Поэтому, как только преподаватель объявил о конце урока, Йенни первым делом подошла к Акселю, который молча укладывал учебные принадлежности в рюкзак.
– Спасибо за то, что выручил, – переминаясь с ноги на ногу, произнесла она достаточно громко, чтобы Аксель услышал ее. Щеки Йенни пылали ярким январским заревом. – И прости за то, что тебя ругали из-за меня. Мне реально стыдно за это.
Аксель оторвался от своего занятия и перевел невозмутимый взгляд зелено-голубых глаз на Йенни.
– Ничего страшного. Забей, – ответил он, пожимая плечами.
Несмотря на довольно дружественные взаимоотношения, Аксель и Йенни все еще испытывали некоторую скованность при случайных встречах и разговорах. Они по-прежнему ничего практически друг о друге не знали – все равно что незнакомцы. Но Аксель умел скрывать легкую растерянность при виде Йенни и всегда вел себя естественно и раскрепощенно. Йенни же с трудом удавалось даже такое малозначительное притворство.
– Мне ужасно неудобно. И я понятия не имею, как себя в таких случаях вести. Обычно это я помогаю. По крайней мере, стараюсь.
– Помогаешь и при этом не палишься, – заметил Аксель. – Не то что я.
– Эх, годы практики, годы практики, – назидательно проговорила Йенни. Лицо ее снова осветила застенчивая улыбка. – Но все равно спасибо.

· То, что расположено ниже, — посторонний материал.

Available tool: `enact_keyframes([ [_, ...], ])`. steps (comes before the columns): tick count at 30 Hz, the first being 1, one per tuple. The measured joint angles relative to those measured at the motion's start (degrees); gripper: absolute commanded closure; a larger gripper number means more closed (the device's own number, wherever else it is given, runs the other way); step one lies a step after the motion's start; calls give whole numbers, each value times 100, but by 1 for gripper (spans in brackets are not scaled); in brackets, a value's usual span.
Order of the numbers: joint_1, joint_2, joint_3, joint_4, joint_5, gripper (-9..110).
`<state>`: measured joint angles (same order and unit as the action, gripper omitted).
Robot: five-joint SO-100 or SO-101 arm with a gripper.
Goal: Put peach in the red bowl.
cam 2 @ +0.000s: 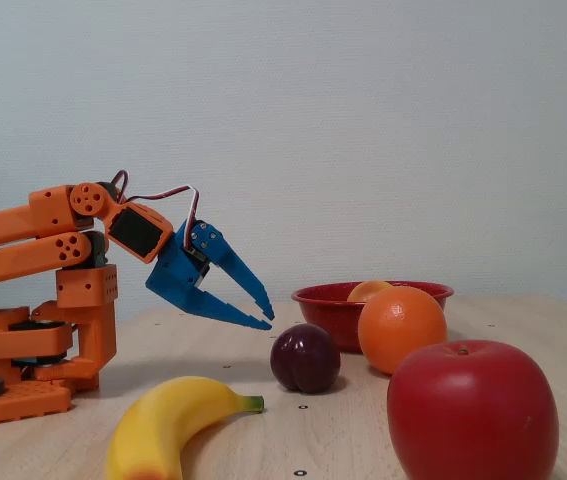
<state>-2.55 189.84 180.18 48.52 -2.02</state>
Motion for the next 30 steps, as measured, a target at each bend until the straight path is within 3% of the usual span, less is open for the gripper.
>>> enact_keyframes([
  [30,0,0,0,9,149,102],
])
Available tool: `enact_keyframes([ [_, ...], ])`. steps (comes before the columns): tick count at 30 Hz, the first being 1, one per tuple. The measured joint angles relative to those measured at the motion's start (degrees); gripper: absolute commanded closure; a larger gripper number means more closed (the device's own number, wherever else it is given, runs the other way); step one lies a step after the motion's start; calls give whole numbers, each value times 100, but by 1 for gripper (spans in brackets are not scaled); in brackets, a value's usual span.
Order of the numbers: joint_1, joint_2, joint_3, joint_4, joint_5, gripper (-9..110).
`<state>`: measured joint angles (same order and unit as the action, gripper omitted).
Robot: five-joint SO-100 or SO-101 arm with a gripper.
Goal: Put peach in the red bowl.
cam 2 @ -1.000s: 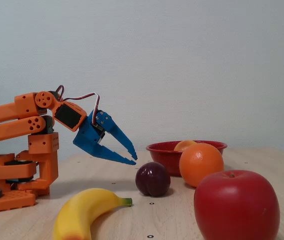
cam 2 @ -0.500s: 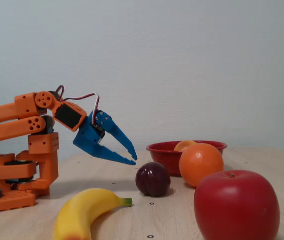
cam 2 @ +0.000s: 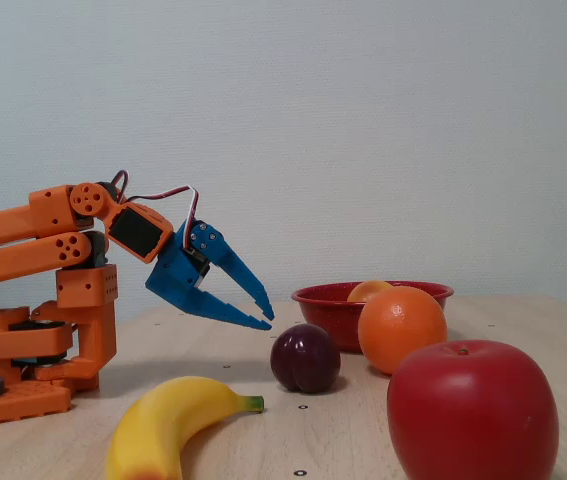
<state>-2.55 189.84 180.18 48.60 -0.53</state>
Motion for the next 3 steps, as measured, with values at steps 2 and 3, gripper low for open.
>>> enact_keyframes([
  [2,0,0,0,0,0,102],
  [3,0,0,0,0,0,102],
])
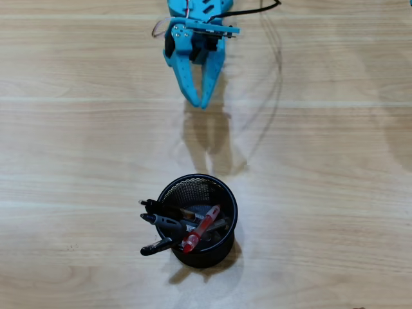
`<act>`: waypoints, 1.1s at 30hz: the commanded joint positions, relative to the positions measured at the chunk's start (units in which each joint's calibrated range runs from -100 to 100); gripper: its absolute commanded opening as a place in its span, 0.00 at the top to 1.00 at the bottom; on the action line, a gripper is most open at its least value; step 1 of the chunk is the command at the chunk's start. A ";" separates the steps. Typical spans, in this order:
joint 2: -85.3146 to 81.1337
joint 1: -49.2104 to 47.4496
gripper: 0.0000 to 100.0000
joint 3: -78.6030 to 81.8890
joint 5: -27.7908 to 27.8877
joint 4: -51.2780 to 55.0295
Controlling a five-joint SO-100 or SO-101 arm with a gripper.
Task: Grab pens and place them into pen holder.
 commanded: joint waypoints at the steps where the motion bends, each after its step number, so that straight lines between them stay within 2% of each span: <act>1: -10.32 0.25 0.98 8.78 9.83 -0.60; 4: -17.20 0.25 0.98 15.63 15.11 -0.60; 8: -24.60 0.25 0.98 19.96 16.38 2.42; 12: -32.91 0.15 0.98 20.14 19.38 15.50; 21: -54.00 0.25 0.98 20.59 27.20 53.30; 26: -64.83 0.06 0.98 20.59 28.78 74.31; 29: -66.85 -0.48 0.98 19.51 30.15 80.76; 33: -66.51 -1.84 0.98 18.97 32.39 81.37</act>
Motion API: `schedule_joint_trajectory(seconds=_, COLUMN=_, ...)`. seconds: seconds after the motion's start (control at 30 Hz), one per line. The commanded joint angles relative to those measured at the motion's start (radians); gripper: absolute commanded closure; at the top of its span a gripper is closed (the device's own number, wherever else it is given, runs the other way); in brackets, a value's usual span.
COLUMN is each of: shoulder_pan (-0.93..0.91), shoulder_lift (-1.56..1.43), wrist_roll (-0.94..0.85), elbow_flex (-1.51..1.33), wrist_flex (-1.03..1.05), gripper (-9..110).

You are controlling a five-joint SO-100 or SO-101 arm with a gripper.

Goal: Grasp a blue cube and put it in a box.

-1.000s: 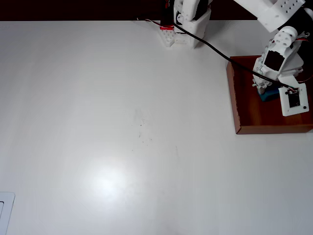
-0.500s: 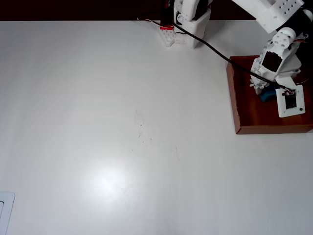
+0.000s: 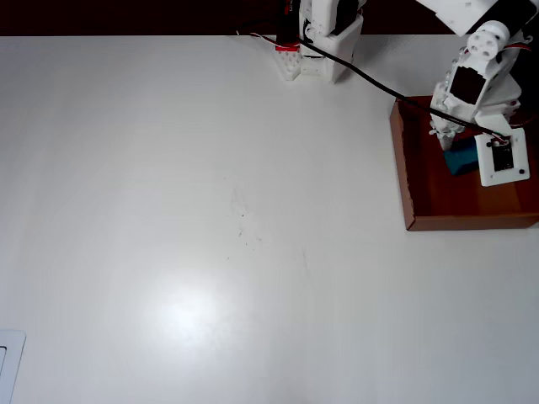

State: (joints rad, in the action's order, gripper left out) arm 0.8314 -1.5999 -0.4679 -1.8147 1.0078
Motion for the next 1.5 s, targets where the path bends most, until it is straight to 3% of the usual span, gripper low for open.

– Да ладно тебе. Я был в долгу за то, что ты спасла мне жизнь на прошлой неделе. Нет, серьезно, я бы никогда не понял, в чем смысл этой идиотской новеллы. И уж тем более не написал бы сочинение. Фактически, мы, конечно, написали его вместе… Еще и в половине двенадцатого ночи.
– Ой, забей, – сказала Йенни, склонив голову набок. – Я всегда рада помочь. Тем более идиотские новеллы, дебильные рассказы, странные стихи – это все по моей части.
– Знаешь, Йенни, ты забавная, – неожиданно заявил Аксель и по-доброму усмехнулся, закидывая рюкзак на спину.
В ответ на эту реплику Йенни округлила глаза, вскинула удивленно брови.
– Я? Что ж, тараканы в моей голове польщены. – Она сделала книксен, утрируя движения для пущей выразительности, и захихикала, хватаясь за подол воображаемого платья.
Аксель не мог сохранить серьезное выражение лица, видя, как забавно Йенни изображает поклон с приседанием. На долю мгновения стена неловкости и смущения, существовавшая между ними, растаяла, точно сахарная пудра на кончиках пальцев.
– Ой, тебе, наверное, пора идти, – спохватилась Йенни. Она улыбнулась и кивнула в сторону приоткрытой двери, откуда торчала макушка Оскара.
Аксель как будто бы слегка разочарованно посмотрел на друга, а затем повернулся к Йенни.
– Ладно, пока. Точнее, до завтра, – проговорил он быстрее, чем ему хотелось.
– Ага. Пока.
Йенни поджала губы и помахала однокласснику на прощанье. Аксель улыбнулся и, не произнеся больше ни слова, торопливо вышел в холл, где толпилось несколько десятков гимназистов.
Йенни небрежно смахнула свои вещи с парты в рюкзак цвета хаки и поплелась к двери. В коридоре ее уже ждал Луи.